The only factor that showed a trend toward predicting a good outcome after PLEX was a lower baseline EDSS (p=0.07). This was also observed in other studies involving both MS and NMO spectrum disorders [3,6,7]. As 92.3% of our patients showed a relapsing form of illness, the lower EDSS might be a reflection of a preserved neurological reservoir with the ability to promote neuronal repair. On the other hand, a good baseline VA did not follow the same trend of outcome. This might be explained by the intense process of immune-mediated inflammation against a smaller surface area of optic nerves as compared to the cortex and spinal cord, which resulted in a more extensive neuronal damage and poorer neuronal reserve. Worthy of note, the presence of radiographic features such as gadolinium enhancement which represents disruption of blood brain barrier indicative of active disease, and cord atrophy that suggests poor neurological reserve, are important good predictors of outcome [3,7]. Unfortunately, due to the retrospective nature of this study, radiological study was only available in 41.9% of patients with only 12/18 (cortical= 3, spinal cord= 9) of the imaging performed during the acute relapse which showed gadolinium enhancement and edema. Nine patients (75.0%) from this cohort had a favorable outcome after PE [10-12]. In conclusion, PLEX is a safe and effective treatment for steroid refractory IDD, regardless of the AQP4 antibody status. A lower baseline EDSS might reflex a better neuronal reservoir which translated into a better treatment outcome.
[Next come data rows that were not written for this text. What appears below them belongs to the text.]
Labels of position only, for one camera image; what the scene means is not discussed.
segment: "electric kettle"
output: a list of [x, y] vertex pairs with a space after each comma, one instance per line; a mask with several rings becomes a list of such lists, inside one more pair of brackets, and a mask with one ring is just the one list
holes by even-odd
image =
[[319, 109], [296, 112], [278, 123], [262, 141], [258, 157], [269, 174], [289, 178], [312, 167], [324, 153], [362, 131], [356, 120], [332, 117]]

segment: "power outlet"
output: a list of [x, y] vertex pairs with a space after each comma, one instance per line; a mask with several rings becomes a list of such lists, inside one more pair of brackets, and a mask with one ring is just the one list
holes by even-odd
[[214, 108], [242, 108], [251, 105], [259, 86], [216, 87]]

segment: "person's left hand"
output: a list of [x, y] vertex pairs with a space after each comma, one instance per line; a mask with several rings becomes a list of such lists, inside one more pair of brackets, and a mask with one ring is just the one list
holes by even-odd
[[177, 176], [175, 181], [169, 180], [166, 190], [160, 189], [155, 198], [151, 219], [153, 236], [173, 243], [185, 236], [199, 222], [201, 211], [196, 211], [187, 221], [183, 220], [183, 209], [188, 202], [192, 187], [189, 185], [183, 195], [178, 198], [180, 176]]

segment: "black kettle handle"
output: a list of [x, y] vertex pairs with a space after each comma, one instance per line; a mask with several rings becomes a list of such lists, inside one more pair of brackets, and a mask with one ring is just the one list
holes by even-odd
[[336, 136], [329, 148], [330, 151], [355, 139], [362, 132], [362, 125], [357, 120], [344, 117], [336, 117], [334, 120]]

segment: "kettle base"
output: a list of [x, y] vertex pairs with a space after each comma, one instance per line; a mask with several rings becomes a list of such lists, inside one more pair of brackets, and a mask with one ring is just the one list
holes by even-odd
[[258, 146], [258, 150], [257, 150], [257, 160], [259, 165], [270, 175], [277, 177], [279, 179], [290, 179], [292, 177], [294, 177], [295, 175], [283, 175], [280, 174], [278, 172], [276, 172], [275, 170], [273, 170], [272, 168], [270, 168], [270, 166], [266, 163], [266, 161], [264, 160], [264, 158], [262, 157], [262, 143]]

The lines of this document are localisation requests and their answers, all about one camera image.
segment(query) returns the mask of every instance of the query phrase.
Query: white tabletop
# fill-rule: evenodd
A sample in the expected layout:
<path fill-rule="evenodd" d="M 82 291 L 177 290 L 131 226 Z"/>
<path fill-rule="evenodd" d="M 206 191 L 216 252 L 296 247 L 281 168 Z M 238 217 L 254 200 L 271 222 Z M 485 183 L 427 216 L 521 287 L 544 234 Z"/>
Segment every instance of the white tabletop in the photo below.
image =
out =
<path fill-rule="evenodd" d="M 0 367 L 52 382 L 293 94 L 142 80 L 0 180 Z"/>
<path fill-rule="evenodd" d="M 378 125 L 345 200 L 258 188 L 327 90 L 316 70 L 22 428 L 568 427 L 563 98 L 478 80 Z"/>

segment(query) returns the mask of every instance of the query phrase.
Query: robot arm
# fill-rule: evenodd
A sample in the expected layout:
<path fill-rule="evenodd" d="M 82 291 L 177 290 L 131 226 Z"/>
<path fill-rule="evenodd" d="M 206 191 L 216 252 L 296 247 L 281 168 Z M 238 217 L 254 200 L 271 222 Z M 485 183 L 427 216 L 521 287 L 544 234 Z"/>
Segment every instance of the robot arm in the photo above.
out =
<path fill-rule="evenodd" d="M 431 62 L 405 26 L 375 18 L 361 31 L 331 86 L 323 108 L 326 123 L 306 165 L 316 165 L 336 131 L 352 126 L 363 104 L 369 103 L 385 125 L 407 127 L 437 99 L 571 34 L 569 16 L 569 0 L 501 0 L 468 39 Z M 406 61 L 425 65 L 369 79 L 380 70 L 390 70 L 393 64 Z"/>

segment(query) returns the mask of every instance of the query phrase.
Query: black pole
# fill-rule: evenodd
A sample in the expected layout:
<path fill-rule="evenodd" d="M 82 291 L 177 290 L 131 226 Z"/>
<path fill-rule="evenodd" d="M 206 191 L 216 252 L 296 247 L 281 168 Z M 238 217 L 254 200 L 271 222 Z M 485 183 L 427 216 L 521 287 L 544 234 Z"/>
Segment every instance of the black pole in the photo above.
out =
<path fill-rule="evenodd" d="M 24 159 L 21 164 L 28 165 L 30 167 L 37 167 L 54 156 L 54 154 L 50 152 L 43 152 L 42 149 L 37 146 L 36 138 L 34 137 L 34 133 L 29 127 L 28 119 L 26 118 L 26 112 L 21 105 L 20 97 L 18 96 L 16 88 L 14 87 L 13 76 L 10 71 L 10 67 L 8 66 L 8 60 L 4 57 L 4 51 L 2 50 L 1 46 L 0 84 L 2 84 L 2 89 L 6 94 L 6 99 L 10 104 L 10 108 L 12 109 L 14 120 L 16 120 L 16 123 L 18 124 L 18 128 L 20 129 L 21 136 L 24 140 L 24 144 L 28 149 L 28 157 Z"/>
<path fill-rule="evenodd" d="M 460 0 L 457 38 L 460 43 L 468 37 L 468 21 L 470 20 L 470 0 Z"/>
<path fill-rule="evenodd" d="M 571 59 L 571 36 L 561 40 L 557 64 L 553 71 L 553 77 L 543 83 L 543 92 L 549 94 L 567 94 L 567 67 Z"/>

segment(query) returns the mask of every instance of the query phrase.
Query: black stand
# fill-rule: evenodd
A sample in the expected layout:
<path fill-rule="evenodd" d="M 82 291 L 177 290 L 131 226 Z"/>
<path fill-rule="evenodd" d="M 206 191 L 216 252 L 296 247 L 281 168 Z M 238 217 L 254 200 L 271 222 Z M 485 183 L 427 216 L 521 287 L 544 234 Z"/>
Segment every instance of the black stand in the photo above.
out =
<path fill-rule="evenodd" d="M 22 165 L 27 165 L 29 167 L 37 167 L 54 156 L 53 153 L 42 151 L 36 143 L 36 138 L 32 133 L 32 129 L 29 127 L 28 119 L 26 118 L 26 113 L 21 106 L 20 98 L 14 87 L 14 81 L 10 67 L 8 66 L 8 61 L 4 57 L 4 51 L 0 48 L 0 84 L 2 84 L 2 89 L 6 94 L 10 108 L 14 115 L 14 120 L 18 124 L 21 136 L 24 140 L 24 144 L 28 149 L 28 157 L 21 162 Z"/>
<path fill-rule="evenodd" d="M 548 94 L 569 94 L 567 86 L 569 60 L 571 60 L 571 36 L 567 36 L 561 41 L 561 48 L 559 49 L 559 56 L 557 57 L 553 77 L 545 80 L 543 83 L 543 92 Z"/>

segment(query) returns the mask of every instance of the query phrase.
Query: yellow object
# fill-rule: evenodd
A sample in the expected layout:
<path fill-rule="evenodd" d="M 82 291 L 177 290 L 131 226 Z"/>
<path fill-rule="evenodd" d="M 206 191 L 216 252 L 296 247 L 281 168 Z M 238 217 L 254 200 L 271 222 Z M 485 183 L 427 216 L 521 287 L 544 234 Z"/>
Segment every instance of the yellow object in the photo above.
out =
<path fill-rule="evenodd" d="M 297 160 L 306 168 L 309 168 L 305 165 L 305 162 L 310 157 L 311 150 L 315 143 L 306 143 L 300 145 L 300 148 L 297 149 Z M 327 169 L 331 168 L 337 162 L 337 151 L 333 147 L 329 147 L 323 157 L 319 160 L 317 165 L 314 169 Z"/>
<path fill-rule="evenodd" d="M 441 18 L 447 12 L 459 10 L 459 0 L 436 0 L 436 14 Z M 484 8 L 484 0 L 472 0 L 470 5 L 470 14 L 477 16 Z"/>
Even though shorter time to treatment initiation is essential for a better outcome, PLEX should be considered irrespective of the symptom duration as a favorable outcome is still achievable. We acknowledge the limitation of our study, being retrospective and small sample size. Prospective studies with larger sample size that incorporate serial imaging should be encouraged.